▶ [Work instructions]
Reproduce the whole listing that follows, character for character, and drop the images.

(Input data Opens)

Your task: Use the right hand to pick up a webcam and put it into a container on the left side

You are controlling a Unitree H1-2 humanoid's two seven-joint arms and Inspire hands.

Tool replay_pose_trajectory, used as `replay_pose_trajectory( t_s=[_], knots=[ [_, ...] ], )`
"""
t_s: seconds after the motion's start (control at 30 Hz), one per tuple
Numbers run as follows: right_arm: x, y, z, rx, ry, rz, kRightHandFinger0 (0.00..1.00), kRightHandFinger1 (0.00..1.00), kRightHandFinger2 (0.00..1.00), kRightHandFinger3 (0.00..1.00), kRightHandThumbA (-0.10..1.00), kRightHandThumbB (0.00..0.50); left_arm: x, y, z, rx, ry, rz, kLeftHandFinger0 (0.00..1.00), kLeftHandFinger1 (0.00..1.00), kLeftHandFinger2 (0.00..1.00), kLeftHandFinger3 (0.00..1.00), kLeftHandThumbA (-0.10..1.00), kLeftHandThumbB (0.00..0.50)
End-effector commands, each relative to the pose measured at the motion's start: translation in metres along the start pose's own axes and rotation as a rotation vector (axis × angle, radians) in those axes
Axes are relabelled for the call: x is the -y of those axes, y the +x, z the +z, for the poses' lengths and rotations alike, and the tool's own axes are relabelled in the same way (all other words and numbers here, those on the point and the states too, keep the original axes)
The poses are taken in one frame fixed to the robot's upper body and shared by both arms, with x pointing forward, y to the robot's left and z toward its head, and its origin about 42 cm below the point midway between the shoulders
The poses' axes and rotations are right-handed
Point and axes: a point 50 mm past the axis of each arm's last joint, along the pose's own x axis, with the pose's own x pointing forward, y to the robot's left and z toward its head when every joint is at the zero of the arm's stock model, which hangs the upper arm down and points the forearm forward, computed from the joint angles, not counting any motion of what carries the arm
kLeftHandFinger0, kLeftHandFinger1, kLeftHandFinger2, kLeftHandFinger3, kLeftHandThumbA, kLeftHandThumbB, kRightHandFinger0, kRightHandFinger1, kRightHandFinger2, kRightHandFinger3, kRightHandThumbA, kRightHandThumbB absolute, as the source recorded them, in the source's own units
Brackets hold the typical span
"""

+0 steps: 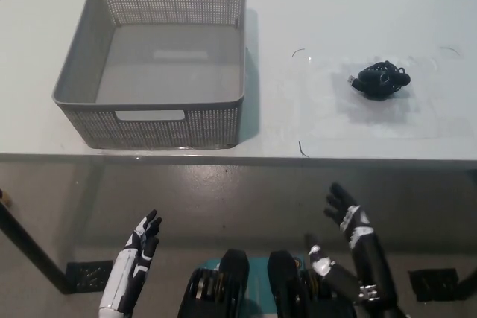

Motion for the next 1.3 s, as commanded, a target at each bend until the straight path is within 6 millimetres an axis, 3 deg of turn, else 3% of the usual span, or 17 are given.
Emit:
replay_pose_trajectory(
  t_s=[0.0, 0.33, 0.43, 0.47, 0.5, 0.53, 0.57, 0.67, 0.7, 0.73, 0.8, 0.83, 1.0, 1.13, 1.27],
  knots=[
    [0.009, 0.01, 0.037, 0.228, -0.03, -0.108, 0.88, 0.92, 1.0, 1.0, 0.52, 0.078, -0.006, 0.0, 0.005, 0.054, 0.01, 0.041, 1.0, 1.0, 1.0, 1.0, 0.98, 0.0],
    [0.033, 0.059, 0.082, 0.325, -0.132, -0.141, 1.0, 1.0, 1.0, 1.0, 0.58, 0.145, -0.009, 0.002, 0.006, 0.051, 0.006, 0.049, 1.0, 1.0, 1.0, 1.0, 1.0, 0.006],
    [0.047, 0.081, 0.099, 0.367, -0.275, -0.071, 1.0, 1.0, 1.0, 1.0, 0.76, 0.174, -0.01, 0.001, 0.005, 0.054, 0.012, 0.053, 1.0, 1.0, 1.0, 1.0, 1.0, 0.0],
    [0.055, 0.091, 0.107, 0.375, -0.35, -0.042, 1.0, 1.0, 1.0, 1.0, 0.83, 0.215, -0.01, 0.001, 0.005, 0.054, 0.01, 0.051, 1.0, 1.0, 1.0, 1.0, 1.0, 0.002],
    [0.062, 0.104, 0.116, 0.349, -0.453, -0.002, 1.0, 1.0, 1.0, 1.0, 0.94, 0.306, -0.01, 0.0, 0.003, 0.05, 0.01, 0.05, 1.0, 1.0, 1.0, 1.0, 1.0, 0.003],
    [0.067, 0.11, 0.122, 0.318, -0.52, 0.024, 1.0, 1.0, 1.0, 1.0, 0.97, 0.332, -0.01, -0.001, 0.002, 0.048, 0.011, 0.047, 1.0, 1.0, 1.0, 1.0, 1.0, 0.002],
    [0.072, 0.12, 0.132, 0.31, -0.586, 0.047, 1.0, 1.0, 1.0, 1.0, 0.92, 0.402, -0.01, -0.002, 0.002, 0.046, 0.01, 0.046, 1.0, 1.0, 1.0, 1.0, 1.0, 0.0],
    [0.082, 0.144, 0.155, 0.291, -0.721, 0.085, 1.0, 1.0, 1.0, 1.0, 0.89, 0.444, -0.009, -0.002, 0.002, 0.042, 0.011, 0.046, 1.0, 1.0, 1.0, 1.0, 1.0, 0.0],
    [0.086, 0.159, 0.168, 0.278, -0.757, 0.092, 1.0, 1.0, 1.0, 1.0, 0.81, 0.439, -0.009, -0.002, 0.002, 0.043, 0.012, 0.048, 1.0, 1.0, 1.0, 1.0, 1.0, 0.0],
    [0.087, 0.167, 0.175, 0.27, -0.776, 0.09, 1.0, 1.0, 1.0, 1.0, 0.8, 0.456, -0.009, -0.002, 0.002, 0.045, 0.013, 0.048, 1.0, 1.0, 1.0, 1.0, 1.0, 0.0],
    [0.089, 0.185, 0.186, 0.261, -0.819, 0.082, 1.0, 1.0, 1.0, 1.0, 0.81, 0.48, -0.01, -0.002, 0.001, 0.048, 0.011, 0.046, 1.0, 1.0, 1.0, 1.0, 1.0, 0.0],
    [0.091, 0.203, 0.191, 0.243, -0.847, 0.081, 1.0, 1.0, 1.0, 1.0, 0.81, 0.499, -0.01, -0.002, 0.001, 0.047, 0.012, 0.043, 1.0, 1.0, 1.0, 1.0, 1.0, 0.0],
    [0.095, 0.255, 0.194, 0.159, -0.951, 0.082, 1.0, 1.0, 1.0, 1.0, 0.85, 0.5, -0.012, -0.016, -0.004, 0.021, 0.014, 0.045, 1.0, 1.0, 1.0, 1.0, 1.0, 0.005],
    [0.096, 0.297, 0.197, 0.074, -1.01, 0.094, 1.0, 1.0, 1.0, 1.0, 0.84, 0.5, -0.012, -0.016, -0.005, 0.019, 0.023, 0.043, 1.0, 1.0, 1.0, 1.0, 1.0, 0.0],
    [0.091, 0.34, 0.191, -0.022, -1.041, 0.137, 1.0, 1.0, 1.0, 1.0, 0.81, 0.5, -0.011, -0.022, -0.006, 0.015, 0.028, 0.044, 1.0, 1.0, 1.0, 1.0, 1.0, 0.0]
  ],
)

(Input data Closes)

▶ [Task result]
Your task: Use the right hand to pick up a webcam and put it into a container on the left side

You are controlling a Unitree H1-2 humanoid's two seven-joint arms and Inspire hands.

Tool replay_pose_trajectory, used as `replay_pose_trajectory( t_s=[_], knots=[ [_, ...] ], )`
"""
t_s: seconds after the motion's start (control at 30 Hz), one per tuple
Numbers run as follows: right_arm: x, y, z, rx, ry, rz, kRightHandFinger0 (0.00..1.00), kRightHandFinger1 (0.00..1.00), kRightHandFinger2 (0.00..1.00), kRightHandFinger3 (0.00..1.00), kRightHandThumbA (-0.10..1.00), kRightHandThumbB (0.00..0.50); left_arm: x, y, z, rx, ry, rz, kLeftHandFinger0 (0.00..1.00), kLeftHandFinger1 (0.00..1.00), kLeftHandFinger2 (0.00..1.00), kLeftHandFinger3 (0.00..1.00), kLeftHandThumbA (-0.10..1.00), kLeftHandThumbB (0.00..0.50)
End-effector commands, each relative to the pose measured at the motion's start: translation in metres along the start pose's own axes and rotation as a rotation vector (axis × angle, radians) in those axes
Axes are relabelled for the call: x is the -y of those axes, y the +x, z the +z, for the poses' lengths and rotations alike, and the tool's own axes are relabelled in the same way (all other words and numbers here, those on the point and the states too, keep the original axes)
The poses are taken in one frame fixed to the robot's upper body and shared by both arms, with x pointing forward, y to the robot's left and z toward its head, and its origin about 42 cm below the point midway between the shoulders
The poses' axes and rotations are right-handed
Point and axes: a point 50 mm past the axis of each arm's last joint, along the pose's own x axis, with the pose's own x pointing forward, y to the robot's left and z toward its head when every joint is at the zero of the arm's stock model, which hangs the upper arm down and points the forearm forward, computed from the joint angles, not counting any motion of what carries the arm
kLeftHandFinger0, kLeftHandFinger1, kLeftHandFinger2, kLeftHandFinger3, kLeftHandThumbA, kLeftHandThumbB, kRightHandFinger0, kRightHandFinger1, kRightHandFinger2, kRightHandFinger3, kRightHandThumbA, kRightHandThumbB absolute, as the source recorded them, in the source's own units
Brackets hold the typical span
"""

+0 steps: 

Motion for the next 1.3 s, as commanded, a target at each bend until the straight path is within 6 millimetres an axis, 3 deg of turn, else 3% of the usual span, or 17 are given.
Emit:
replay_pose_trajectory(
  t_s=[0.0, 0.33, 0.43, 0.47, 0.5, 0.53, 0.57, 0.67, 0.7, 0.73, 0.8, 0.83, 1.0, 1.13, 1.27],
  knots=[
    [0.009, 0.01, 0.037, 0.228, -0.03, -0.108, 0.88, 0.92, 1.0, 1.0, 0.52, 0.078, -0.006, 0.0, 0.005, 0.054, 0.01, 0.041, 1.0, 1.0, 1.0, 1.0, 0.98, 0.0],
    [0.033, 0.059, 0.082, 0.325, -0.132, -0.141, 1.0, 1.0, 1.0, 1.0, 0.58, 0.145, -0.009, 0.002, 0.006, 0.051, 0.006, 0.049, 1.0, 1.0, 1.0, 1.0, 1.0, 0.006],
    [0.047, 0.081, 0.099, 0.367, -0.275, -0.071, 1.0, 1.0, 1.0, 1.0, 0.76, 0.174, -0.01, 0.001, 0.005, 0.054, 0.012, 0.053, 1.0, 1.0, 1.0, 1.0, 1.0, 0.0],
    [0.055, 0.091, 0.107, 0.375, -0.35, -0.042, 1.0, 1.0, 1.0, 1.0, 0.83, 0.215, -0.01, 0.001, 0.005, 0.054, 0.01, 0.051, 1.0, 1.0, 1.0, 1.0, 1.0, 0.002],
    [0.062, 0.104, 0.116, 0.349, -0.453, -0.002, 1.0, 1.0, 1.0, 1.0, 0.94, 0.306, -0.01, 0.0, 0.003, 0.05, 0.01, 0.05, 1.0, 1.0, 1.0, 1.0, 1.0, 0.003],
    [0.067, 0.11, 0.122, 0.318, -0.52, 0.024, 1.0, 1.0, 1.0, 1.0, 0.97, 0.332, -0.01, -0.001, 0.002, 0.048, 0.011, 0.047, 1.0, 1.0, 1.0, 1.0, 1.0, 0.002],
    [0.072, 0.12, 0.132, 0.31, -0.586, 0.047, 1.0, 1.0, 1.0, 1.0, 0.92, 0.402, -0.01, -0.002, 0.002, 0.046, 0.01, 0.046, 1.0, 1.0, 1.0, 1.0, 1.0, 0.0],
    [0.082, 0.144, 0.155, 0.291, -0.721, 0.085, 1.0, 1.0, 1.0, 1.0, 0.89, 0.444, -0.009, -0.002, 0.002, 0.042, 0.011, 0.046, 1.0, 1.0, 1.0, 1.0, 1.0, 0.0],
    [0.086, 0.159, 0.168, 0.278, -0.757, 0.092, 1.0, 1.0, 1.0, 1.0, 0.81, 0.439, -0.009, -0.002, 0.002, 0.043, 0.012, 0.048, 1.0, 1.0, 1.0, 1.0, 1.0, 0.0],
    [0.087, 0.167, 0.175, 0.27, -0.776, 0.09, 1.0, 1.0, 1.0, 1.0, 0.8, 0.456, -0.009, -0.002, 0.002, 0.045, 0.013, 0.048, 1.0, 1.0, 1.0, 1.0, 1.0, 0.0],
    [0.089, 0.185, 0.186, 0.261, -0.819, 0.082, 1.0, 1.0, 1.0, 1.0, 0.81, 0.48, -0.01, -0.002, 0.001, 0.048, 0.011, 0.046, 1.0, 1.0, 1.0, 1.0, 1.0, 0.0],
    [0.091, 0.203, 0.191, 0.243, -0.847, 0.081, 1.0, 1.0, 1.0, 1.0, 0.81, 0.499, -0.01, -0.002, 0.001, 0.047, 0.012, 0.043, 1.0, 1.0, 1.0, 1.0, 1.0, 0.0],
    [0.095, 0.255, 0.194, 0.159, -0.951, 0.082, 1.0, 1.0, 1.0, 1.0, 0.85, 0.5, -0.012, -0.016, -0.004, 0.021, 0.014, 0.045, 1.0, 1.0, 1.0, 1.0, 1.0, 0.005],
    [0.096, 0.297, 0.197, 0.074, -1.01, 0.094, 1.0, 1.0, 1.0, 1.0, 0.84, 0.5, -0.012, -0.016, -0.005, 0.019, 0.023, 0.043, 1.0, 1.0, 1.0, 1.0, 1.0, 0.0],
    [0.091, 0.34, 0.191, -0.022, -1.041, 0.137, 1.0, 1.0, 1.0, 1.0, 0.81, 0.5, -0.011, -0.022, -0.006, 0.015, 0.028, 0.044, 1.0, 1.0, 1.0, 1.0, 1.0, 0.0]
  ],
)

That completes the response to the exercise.